Snoddy doesn’t understand the fuss, why would someone think it a big deal that he has transitioned from one sport to another. Piece of cake.
“I would say . . . in track you have to you have to get your legs to turn over, and have choppy steps to get them going,” he said. “You sprint, too, in football, but . . . . [in football workouts] I pretty much do the same things, but in rack you don’t want to do as much upper body as you do your legs to get hamstrings strong.”
Snoddy does not exactly fit the bill for the Georgia Tech B-back, which has been his primary position, although that is not because of speed but size.
He’s thick, yet not like Jonathan Dwyer or Anthony Allen or Zach Laskey or David Sims. He’s not a keg; he’s a pony keg.
And he sure is quick.
Thing is, he might be faster still if he dropped a few pounds after football season to head into track. Snoddy, however, has opted against that. He wants to keep training at, or near, his football weight to remain familiar with the feeling.
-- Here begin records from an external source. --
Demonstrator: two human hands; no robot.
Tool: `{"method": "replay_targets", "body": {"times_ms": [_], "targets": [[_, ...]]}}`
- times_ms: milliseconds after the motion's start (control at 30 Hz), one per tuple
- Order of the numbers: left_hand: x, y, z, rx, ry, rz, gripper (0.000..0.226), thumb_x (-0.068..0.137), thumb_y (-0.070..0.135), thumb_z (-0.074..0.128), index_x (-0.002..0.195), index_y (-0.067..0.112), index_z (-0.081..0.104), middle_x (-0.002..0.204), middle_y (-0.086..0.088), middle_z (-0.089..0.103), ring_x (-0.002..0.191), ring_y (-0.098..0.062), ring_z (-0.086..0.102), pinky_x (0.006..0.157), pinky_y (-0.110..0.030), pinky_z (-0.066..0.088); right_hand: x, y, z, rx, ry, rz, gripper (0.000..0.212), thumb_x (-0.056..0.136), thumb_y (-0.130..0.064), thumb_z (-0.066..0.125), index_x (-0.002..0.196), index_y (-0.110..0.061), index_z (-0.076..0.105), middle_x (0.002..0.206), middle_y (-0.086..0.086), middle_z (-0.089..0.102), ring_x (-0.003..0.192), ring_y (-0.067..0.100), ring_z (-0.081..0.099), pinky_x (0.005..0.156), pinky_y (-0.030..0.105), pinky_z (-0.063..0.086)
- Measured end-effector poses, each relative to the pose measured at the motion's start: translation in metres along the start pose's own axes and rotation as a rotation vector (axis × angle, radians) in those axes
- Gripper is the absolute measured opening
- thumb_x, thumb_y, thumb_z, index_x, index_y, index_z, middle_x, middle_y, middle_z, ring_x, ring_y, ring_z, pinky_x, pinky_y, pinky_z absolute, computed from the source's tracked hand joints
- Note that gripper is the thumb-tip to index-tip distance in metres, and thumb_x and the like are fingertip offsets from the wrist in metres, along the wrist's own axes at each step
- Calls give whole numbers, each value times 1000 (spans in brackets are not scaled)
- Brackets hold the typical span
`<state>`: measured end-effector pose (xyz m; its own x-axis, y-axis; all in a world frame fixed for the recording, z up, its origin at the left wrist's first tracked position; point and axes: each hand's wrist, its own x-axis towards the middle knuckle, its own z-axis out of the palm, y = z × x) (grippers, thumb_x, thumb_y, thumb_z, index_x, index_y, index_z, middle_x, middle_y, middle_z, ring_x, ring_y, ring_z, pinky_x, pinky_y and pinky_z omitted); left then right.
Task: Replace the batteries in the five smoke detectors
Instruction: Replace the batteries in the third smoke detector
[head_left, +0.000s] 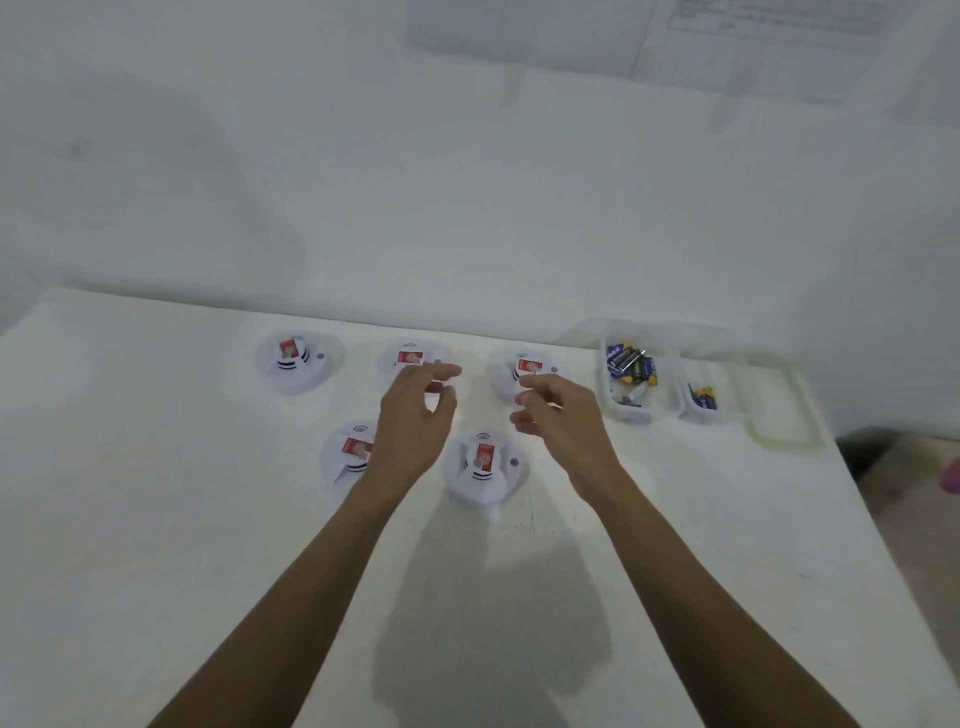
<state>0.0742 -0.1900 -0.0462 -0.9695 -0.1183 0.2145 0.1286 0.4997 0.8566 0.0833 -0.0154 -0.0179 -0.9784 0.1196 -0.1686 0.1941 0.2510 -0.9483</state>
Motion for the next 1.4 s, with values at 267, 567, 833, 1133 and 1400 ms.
{"method": "replay_targets", "body": {"times_ms": [267,567,833,1133,1400], "targets": [[38,8,61,37,-288,-97,32,95,16,49,127,17,56,130,-3,56,108,-10,54,87,-16,37,38,20,-23,-154,60,111,45,94,-23,51,137,-11,46,134,7,52,115,23,55,96,37,49],[63,9,79,115,-468,-319,24,95,22,47,116,17,58,119,-4,60,114,-26,51,96,-33,39,60,38,-10,-151,27,226,25,90,-9,45,113,-17,46,104,-2,48,92,21,48,67,25,43],[53,25,70,-157,-363,-337,12,93,16,52,91,15,63,91,4,55,91,-22,53,86,-40,48,56,49,-6,104,98,189,43,87,-19,50,130,-20,52,127,1,56,103,18,56,69,24,50],[10,48,39,-349,-223,-320,16,95,30,53,81,38,53,83,25,51,79,1,52,77,-29,46,2,19,-5,351,232,27,25,94,-13,56,118,-18,50,119,7,61,104,25,64,83,37,58],[-34,80,-1,-583,-288,-476,60,56,74,68,101,38,50,124,-2,57,107,-18,57,98,-43,48,-80,-2,1,60,172,-201,38,90,-18,63,127,-21,55,121,-11,61,102,2,61,85,21,55]]}}
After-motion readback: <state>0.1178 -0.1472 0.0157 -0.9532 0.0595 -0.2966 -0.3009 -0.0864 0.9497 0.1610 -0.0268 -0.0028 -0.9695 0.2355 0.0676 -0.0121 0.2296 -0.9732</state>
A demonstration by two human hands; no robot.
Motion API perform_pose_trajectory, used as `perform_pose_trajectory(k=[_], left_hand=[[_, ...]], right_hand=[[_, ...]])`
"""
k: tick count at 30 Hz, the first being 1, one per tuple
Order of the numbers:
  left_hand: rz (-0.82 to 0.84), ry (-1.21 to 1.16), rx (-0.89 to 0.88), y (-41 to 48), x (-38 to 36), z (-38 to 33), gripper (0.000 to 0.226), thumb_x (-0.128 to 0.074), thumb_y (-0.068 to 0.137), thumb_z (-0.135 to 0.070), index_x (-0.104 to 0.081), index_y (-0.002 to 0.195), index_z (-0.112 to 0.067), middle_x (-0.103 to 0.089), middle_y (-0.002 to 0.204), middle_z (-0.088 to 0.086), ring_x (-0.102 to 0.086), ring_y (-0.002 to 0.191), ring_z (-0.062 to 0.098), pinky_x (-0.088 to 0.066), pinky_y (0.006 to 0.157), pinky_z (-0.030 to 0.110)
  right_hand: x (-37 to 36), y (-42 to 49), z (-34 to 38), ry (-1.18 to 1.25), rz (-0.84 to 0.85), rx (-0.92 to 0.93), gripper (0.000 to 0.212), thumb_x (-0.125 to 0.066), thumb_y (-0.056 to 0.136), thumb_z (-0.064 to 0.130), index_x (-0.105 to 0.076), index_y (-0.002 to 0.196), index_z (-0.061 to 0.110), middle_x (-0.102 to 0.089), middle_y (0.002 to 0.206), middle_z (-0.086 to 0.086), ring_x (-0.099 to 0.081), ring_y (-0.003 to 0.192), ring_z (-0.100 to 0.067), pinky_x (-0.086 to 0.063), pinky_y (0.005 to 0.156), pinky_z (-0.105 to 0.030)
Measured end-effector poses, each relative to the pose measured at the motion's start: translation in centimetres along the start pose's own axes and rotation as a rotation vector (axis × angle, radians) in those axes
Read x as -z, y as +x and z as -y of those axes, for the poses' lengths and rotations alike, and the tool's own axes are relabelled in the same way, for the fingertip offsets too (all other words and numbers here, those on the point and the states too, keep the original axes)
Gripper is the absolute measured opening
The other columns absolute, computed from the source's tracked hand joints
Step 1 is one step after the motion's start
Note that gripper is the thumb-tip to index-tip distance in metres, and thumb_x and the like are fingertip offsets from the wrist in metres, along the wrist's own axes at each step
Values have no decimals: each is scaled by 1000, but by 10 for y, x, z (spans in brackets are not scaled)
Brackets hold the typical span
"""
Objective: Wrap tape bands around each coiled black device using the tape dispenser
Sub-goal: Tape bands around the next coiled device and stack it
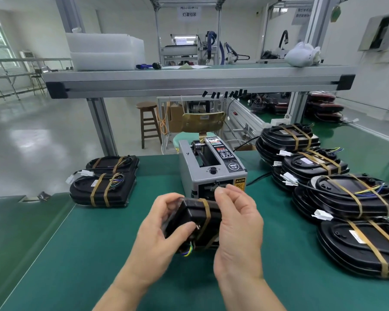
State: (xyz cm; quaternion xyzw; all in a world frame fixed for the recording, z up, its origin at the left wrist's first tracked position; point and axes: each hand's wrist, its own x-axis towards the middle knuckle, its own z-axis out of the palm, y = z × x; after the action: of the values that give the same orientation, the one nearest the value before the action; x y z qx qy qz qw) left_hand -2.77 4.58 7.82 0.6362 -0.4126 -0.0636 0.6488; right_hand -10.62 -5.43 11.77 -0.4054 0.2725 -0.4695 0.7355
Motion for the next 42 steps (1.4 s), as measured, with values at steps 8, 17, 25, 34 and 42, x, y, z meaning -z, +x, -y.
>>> perform_pose_trajectory(k=[8,17,25,34,42], left_hand=[[-87,-170,106,-16,-39,25,43,-76,72,-29,-54,109,-34,-66,107,-2,-64,106,18,-49,90,21],[-208,72,53,-30,-50,27,53,-79,71,-11,-54,113,-30,-65,112,-12,-65,107,13,-50,93,19],[-223,194,-54,-34,-47,17,59,-75,71,-23,-49,117,-49,-61,117,-25,-62,110,6,-48,92,14],[-247,225,-78,-32,-48,26,43,-72,75,-17,-56,111,-32,-63,107,-15,-64,103,15,-55,88,29],[-237,256,-112,-30,-50,26,39,-67,76,-34,-53,112,-40,-62,108,-14,-64,103,16,-55,86,29]], right_hand=[[14,1,-25,-240,-48,146,21,-77,82,16,-76,71,34,-58,108,33,-53,122,-14,-42,108,-47],[29,-7,-42,-343,-48,242,20,-79,80,20,-74,74,39,-55,113,33,-50,124,-7,-41,108,-36],[44,0,-43,-647,-7,597,26,-80,81,11,-68,73,32,-60,111,13,-43,118,0,-27,98,-4],[48,-1,-52,-706,26,853,6,-72,82,12,-72,77,9,-62,104,-1,-50,113,-22,-36,103,-21],[48,3,-53,-702,-11,855,6,-71,83,11,-70,78,8,-62,103,-1,-52,111,-27,-37,102,-23]])
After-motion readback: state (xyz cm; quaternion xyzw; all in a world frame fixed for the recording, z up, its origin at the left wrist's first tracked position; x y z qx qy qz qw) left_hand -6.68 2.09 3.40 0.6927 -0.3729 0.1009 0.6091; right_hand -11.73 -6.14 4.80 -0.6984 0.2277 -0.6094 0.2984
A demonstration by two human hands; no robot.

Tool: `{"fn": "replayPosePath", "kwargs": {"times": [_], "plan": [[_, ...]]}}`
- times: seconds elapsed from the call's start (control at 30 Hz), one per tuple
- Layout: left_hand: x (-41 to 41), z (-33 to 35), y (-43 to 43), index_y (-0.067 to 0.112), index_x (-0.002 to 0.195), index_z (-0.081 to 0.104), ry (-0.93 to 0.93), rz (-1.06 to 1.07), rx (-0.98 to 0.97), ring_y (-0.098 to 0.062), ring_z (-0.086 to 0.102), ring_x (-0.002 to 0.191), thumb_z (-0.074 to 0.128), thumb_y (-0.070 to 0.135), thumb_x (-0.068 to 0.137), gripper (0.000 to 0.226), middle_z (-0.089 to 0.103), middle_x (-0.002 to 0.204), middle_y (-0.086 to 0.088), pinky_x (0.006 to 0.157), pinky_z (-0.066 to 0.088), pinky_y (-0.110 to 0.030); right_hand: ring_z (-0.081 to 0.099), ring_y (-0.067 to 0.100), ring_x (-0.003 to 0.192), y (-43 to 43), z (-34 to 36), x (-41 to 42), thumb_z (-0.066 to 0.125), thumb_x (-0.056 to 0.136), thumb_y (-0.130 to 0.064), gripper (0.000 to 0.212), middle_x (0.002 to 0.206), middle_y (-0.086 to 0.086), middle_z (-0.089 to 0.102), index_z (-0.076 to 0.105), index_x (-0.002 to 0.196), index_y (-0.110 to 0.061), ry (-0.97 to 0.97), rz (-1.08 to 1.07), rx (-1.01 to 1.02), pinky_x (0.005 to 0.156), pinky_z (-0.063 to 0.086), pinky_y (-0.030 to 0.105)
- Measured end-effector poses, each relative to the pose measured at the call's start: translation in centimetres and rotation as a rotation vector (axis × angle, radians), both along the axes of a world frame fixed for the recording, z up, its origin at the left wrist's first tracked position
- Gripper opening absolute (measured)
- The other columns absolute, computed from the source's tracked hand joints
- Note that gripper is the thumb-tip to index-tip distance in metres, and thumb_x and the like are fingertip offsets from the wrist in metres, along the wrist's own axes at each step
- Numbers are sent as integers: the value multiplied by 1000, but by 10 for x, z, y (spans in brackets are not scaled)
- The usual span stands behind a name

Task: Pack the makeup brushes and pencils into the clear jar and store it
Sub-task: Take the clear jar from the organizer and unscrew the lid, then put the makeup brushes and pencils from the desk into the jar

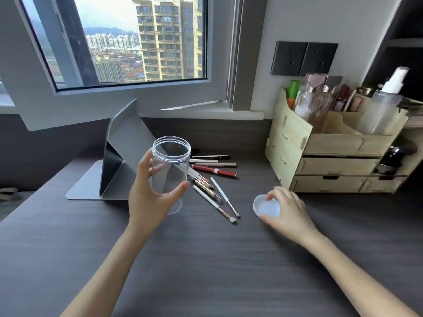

“I try not to worry about my weight because I just want to maintain,” he said. “If I was lighter, I would probably be a lot faster, but being able to run with this weight is not too bad. Yeah, if I was a track-only athlete I would probably try to lose a few pounds.”
That idea has come up.
Snoddy is a junior in track, with the rest of this and his senior season remaining, and a redshirt sophomore as a football player yet to come. That means he can run track the rest of this spring and in the spring of 2015, and can play football this fall and in the fall of ’15.
Maybe, as a senior, if he decides to stop competing in track, the business major will shed pounds and see what happens. “I have give it some thought,” Snoddy said. “I really don’t know what I’m going to do right now.”
His scholarship comes from football so when the sports collide, he defers to the gridiron. That’ll be an issue soon with spring football practice.
In spring practice last season, Snoddy broke a hand early in the work and it hampered him throughout.
“I may run the home [track] meets [during spring football practice],” he said. “I prefer the outdoor 200 because indoors it’s less curves.
“It was hard. I finished out the spring, but not too hot because I broke my right hand and I’m right handed. I was trying to put my hand down, and . . . “
There are days when balancing two sports and class work can be beyond difficult. Snoddy, however, would not trade his spot.
He rushed for 150 yards last fall behind B-back Sims and Laskey, and hopes to forge a greater role this fall.
“It’s going pretty good,” he said. “It’s a lot of time management to have classes and to go from football workouts to track workouts . . . The coaches understand what’s going on. They give me a break sometimes when there is overlap.”